Why Fly? Flightless Bird Mystery Solved Say Evolutionary Scientists


Why Fly? Flightless Bird Mystery Solved Say Evolutionary Scientists. Large birds that fly are found all over one of the southern continents. Since the days of Darwin, many have been wondering how they are related?

Ostriches as well as emus the cassowaries

 rheas and kiwis cannot fly. In contrast to other birds, their breastbones are flat and do not have the keel to anchor the pectoral muscles that are strong enough to fly. Green Birds  Their small wings cannot lift their body off of the floor. 

Their bird species that fly without wings are referred to as ratites and clearly stand out from other species of avians. (Read ” Big Bird” in National Geographic magazine.)

Darwin was aware of this that he was a rat, and predicted that ratites are related to one another. His contemporaries, Thomas Huxley also found a commonality between them: the arrangement of the bones on the mouths’ roofs looked more reptile-like than those of other species of birds.

Around the same time the biologist 

Richard Owen was assembling the remains of a massive fossil skeleton resembling an ostrich, the first moa that was extinct in the world of the west.

 However, a nagging detail left a gap in his mind of Huxley the ground-dwelling, small South American tinamous was not able to fit in with the birds, ratites, or any other species.

Tinamous fly, though at a slower pace

They also have keeled sternums that suggest they evolved from flying birds. Their palate bones are in line with the ratites. What is their place of origin?

Scientists have been discussing this issue for more than 150 years. A new study published in The journal Molecular Biology and Evolution analyzing the largest molecular database to date determines the place of Tinamous in the tree of evolution and gives clues as to the source of flightlessness.
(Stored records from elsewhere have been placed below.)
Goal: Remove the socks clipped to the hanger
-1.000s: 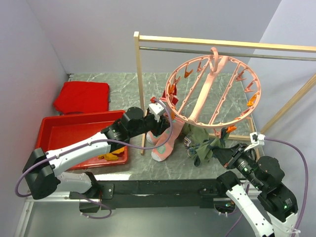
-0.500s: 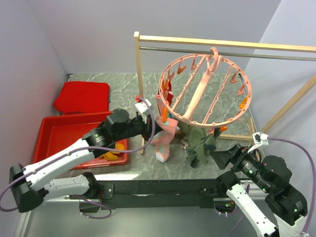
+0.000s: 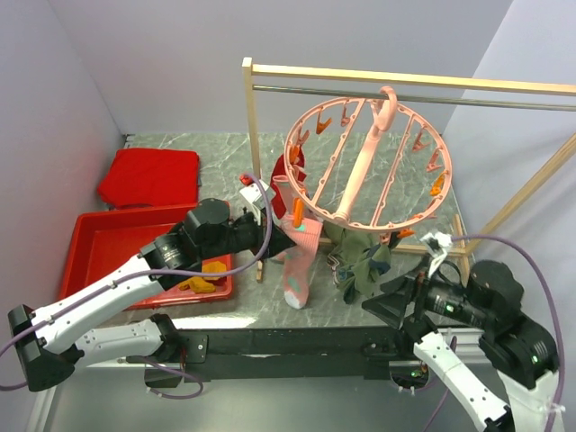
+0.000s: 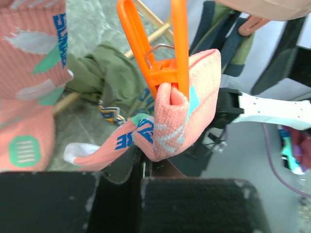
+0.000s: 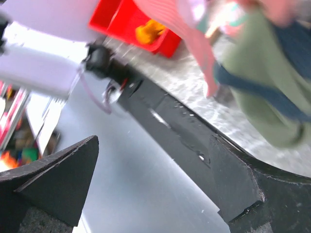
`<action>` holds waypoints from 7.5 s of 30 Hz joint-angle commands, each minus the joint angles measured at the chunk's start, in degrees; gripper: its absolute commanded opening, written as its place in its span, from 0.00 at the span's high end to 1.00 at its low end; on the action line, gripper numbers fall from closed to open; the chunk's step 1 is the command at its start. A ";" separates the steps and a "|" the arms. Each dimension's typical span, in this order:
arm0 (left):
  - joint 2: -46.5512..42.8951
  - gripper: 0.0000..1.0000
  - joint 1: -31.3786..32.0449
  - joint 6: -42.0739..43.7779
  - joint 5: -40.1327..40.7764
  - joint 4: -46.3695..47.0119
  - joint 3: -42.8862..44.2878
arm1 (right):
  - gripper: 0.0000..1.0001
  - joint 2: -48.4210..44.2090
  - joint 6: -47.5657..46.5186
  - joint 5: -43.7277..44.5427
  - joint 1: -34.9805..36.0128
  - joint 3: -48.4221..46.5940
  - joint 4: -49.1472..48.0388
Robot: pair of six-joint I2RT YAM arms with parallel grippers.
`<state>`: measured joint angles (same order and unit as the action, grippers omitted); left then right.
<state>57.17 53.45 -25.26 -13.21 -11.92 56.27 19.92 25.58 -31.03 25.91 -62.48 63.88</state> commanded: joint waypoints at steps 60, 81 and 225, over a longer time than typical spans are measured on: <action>0.83 0.09 13.35 -16.84 27.88 -3.19 12.80 | 1.00 3.02 6.58 -15.56 0.28 21.70 -38.65; 8.75 0.39 9.57 -17.72 24.03 0.59 17.55 | 1.00 3.81 5.00 -15.47 0.28 19.24 -36.54; -3.37 0.07 -16.54 -9.40 39.93 -43.22 23.99 | 0.60 5.13 2.81 -16.52 0.37 22.05 -32.76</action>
<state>59.07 37.10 -44.01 44.75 -69.65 83.68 25.67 28.67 -48.18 25.91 -40.07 32.80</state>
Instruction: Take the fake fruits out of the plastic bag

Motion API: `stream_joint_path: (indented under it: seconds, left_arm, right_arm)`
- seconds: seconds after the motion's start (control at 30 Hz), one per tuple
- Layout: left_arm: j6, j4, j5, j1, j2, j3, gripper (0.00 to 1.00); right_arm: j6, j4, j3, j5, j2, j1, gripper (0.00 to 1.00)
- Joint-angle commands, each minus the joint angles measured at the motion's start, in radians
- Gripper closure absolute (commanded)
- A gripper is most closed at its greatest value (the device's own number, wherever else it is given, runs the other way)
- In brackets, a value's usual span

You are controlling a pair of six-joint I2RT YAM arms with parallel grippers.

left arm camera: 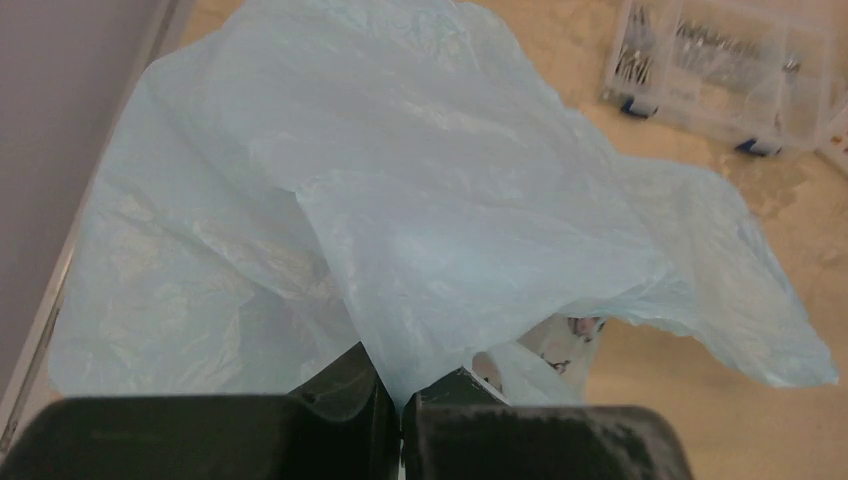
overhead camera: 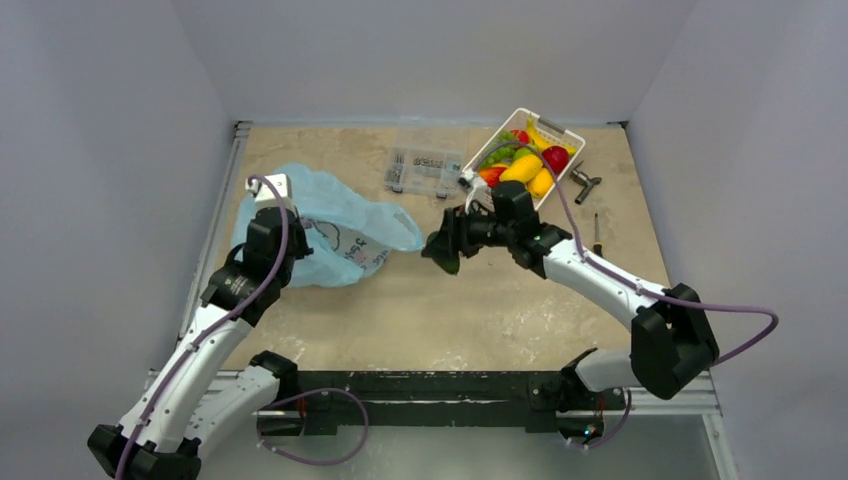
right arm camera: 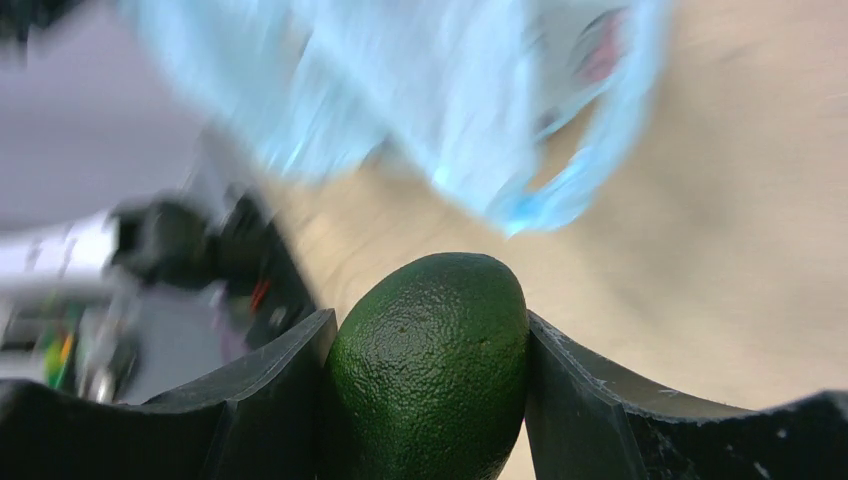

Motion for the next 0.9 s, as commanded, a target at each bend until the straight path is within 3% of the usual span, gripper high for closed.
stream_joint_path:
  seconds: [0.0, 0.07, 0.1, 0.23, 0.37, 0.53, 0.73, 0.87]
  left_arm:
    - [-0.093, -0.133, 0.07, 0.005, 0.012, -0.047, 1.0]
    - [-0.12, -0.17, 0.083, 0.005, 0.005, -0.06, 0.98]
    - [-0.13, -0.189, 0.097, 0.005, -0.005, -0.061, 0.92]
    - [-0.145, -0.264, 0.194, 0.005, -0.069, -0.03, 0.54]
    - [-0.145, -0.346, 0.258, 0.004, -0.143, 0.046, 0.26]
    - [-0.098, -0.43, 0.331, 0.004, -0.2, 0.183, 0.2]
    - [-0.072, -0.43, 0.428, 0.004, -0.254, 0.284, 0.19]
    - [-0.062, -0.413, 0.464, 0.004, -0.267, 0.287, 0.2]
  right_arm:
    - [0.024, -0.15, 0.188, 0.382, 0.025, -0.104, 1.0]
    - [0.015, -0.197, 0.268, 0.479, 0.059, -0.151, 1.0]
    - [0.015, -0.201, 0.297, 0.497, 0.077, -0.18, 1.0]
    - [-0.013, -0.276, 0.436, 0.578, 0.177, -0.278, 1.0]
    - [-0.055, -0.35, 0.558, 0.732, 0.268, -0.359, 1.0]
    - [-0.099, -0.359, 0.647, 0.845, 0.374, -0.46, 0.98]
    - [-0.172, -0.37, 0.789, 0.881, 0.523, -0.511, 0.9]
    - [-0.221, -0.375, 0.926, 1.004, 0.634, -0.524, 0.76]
More

To determine the specifics the scientists

analyzed nearly 1500 DNA fragments from Ostriches, emus, tinamous as well as moas, the little bush that has gone extinct as well as other species. 

After sandblasting and crushing moa’s toe bone in order to extract and sequence DNA, researchers compared the DNA with the DNA of other species, and then ran a variety of computer models that simulate the evolution of molecular genes.
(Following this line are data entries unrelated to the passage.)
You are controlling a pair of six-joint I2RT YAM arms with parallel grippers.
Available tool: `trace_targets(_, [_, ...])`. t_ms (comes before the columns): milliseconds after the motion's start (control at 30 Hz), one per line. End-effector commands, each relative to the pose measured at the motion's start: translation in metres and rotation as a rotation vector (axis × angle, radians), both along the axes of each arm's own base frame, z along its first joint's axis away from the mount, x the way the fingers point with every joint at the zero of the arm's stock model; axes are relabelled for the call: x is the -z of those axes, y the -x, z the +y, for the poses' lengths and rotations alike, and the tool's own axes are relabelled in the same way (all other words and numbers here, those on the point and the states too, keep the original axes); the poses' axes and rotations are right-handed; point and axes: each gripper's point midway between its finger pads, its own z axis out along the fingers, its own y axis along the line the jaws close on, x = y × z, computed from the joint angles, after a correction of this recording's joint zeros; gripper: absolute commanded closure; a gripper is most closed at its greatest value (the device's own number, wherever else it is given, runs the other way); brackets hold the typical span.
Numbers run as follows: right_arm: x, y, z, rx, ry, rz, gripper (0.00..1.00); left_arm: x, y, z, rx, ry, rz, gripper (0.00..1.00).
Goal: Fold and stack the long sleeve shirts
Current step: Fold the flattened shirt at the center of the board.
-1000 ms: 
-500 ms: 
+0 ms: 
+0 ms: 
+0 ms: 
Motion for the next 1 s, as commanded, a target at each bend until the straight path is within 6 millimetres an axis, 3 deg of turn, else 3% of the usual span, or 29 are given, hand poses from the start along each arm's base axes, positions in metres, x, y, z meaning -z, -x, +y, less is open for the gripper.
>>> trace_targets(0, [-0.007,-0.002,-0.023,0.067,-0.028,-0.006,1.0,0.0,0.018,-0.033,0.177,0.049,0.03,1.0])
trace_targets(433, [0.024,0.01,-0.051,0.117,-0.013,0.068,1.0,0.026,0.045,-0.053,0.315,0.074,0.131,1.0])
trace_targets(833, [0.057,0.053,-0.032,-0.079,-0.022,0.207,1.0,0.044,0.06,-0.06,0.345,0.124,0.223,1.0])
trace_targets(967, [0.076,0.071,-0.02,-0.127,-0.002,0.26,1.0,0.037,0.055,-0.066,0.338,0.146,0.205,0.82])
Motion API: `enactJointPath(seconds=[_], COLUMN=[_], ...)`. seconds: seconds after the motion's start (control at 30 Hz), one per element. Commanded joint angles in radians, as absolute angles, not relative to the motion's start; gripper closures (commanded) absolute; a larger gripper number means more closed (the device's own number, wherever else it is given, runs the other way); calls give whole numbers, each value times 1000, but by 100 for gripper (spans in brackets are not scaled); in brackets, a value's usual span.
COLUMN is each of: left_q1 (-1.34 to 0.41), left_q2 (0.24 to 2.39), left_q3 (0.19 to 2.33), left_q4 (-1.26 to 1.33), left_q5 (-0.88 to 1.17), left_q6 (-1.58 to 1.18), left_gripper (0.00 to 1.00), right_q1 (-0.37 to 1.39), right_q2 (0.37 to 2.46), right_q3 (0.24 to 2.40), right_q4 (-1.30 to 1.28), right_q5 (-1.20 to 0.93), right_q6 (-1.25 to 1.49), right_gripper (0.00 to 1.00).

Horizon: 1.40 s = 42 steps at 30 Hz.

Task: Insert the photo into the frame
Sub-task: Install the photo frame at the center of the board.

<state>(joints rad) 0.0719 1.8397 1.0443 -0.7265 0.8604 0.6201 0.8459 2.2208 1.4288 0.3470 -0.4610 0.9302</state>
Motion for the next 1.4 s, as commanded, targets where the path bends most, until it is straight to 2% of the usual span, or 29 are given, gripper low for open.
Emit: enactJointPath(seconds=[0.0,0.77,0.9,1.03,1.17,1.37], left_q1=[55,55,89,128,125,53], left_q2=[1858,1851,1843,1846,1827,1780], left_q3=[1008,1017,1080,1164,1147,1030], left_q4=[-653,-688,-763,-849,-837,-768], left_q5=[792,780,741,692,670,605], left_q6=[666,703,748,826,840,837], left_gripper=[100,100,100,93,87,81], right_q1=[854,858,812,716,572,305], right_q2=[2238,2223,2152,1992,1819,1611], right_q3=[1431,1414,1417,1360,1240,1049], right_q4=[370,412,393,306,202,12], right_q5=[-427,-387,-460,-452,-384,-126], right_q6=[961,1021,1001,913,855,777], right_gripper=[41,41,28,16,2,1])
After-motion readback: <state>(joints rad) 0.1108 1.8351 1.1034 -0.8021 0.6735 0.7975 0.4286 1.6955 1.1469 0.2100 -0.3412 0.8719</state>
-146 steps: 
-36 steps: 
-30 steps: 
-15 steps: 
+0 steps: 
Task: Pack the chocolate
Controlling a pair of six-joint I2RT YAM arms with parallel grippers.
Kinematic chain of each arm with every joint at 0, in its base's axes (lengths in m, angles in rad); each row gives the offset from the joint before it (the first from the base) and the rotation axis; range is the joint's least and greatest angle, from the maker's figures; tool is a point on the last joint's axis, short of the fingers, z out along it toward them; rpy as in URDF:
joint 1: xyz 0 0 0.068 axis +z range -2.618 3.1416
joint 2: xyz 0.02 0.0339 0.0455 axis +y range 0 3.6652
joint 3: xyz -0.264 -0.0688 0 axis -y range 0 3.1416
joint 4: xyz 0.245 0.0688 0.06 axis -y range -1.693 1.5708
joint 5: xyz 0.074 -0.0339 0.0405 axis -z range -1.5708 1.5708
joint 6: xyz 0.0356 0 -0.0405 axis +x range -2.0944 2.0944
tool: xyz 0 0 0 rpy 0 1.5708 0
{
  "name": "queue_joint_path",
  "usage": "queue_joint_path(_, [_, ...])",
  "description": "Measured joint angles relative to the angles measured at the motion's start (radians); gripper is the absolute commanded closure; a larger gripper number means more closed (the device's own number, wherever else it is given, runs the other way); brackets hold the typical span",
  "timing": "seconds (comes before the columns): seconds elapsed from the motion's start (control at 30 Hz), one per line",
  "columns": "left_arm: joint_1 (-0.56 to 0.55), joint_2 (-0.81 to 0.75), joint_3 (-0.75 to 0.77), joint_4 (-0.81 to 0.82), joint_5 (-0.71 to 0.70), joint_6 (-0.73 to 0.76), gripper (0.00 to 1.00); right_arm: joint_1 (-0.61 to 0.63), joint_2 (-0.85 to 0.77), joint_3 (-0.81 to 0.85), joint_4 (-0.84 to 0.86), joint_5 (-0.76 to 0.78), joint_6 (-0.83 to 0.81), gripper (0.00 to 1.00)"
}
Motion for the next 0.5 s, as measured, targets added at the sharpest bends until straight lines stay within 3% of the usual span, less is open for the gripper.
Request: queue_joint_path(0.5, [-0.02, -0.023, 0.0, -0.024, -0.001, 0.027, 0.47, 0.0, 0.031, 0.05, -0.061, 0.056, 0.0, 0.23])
A few earlier research, which found

tinamous in the outer regions of the ratite genus focused on morphological features like skeletal features. Other studies that examined the limited genetic data suggested that the tinamous had

evolved into a tangle with flying birds. “Fundamentally, the recent debate is about molecular data versus morphology,” says Allan Baker, the lead researcher of this study. “We can’t both be right.”

DNA Settles Relationship

The results were shocking, Baker says. Tinamous evolved within ratites, and not as a distinct lineage. “And the DNA says absolutely that moas and tinamous are closely related,” Baker says. Baker first came across moa fossils while a youngster running around New Zealand caves.

Breastbones from Moa, toe bones legs bones and the occasional skull sat in the mud, which was the final burial site for birds hunted and slaughtered by humans approximately 12000 years ago.

 Today, a skeleton of the Dinornis

robustus skeleton looms over people who visit the Royal Ontario Museum where Baker is the curator in charge of ornithology.

The Origins of FlightlessnessTinamous’s place in the evolutionary tree provides an insight into the origins of flightlessness. Tinamous, like all ratites, are likely to trace their ancestral roots back to a flying relative in the words of Baker.

 Tinamous retained the ability to fly

whereas the other lineages all lost flight separately. “It’s very unlikely that tinamous would re-evolve flight from a flightless ancestor,” Baker adds. Baker.

The study rebuts an earlier popular story. Researchers have speculated that the breaking up of Pangaea’s supercontinent’s southern portion split an avian population of ancestral ancestors. Each landlocked species evolved within its own environment,

resulting in astonishing and unique

birds that we have as ostriches today: ostriches in Africa and rheas in South America, emus and cassowaries in Australia, and that extinct elephant of Madagascar and kiwis, as well as moas extinct within New Zealand.

 The story explains in a simple way the flightless birds’ spread across oceans. “Growing up, we were told that moas and kiwis were sisters,” Baker declares.

However, it appears

as if each tribe entered New Zealand separately. The new data doesn’t agree with the time of the split in Pangaea, which occurred over 100 million years ago. Can Dogs Eat Asparagus

 The ratites developed into separate lines of descent between 70 and 90 million years ago. The moas and tinamous split around 45 million years back, as per the study. “We can’t rule out that the birds flew to each continent,” Baker says. Baker and later independently developed their flightless characteristics.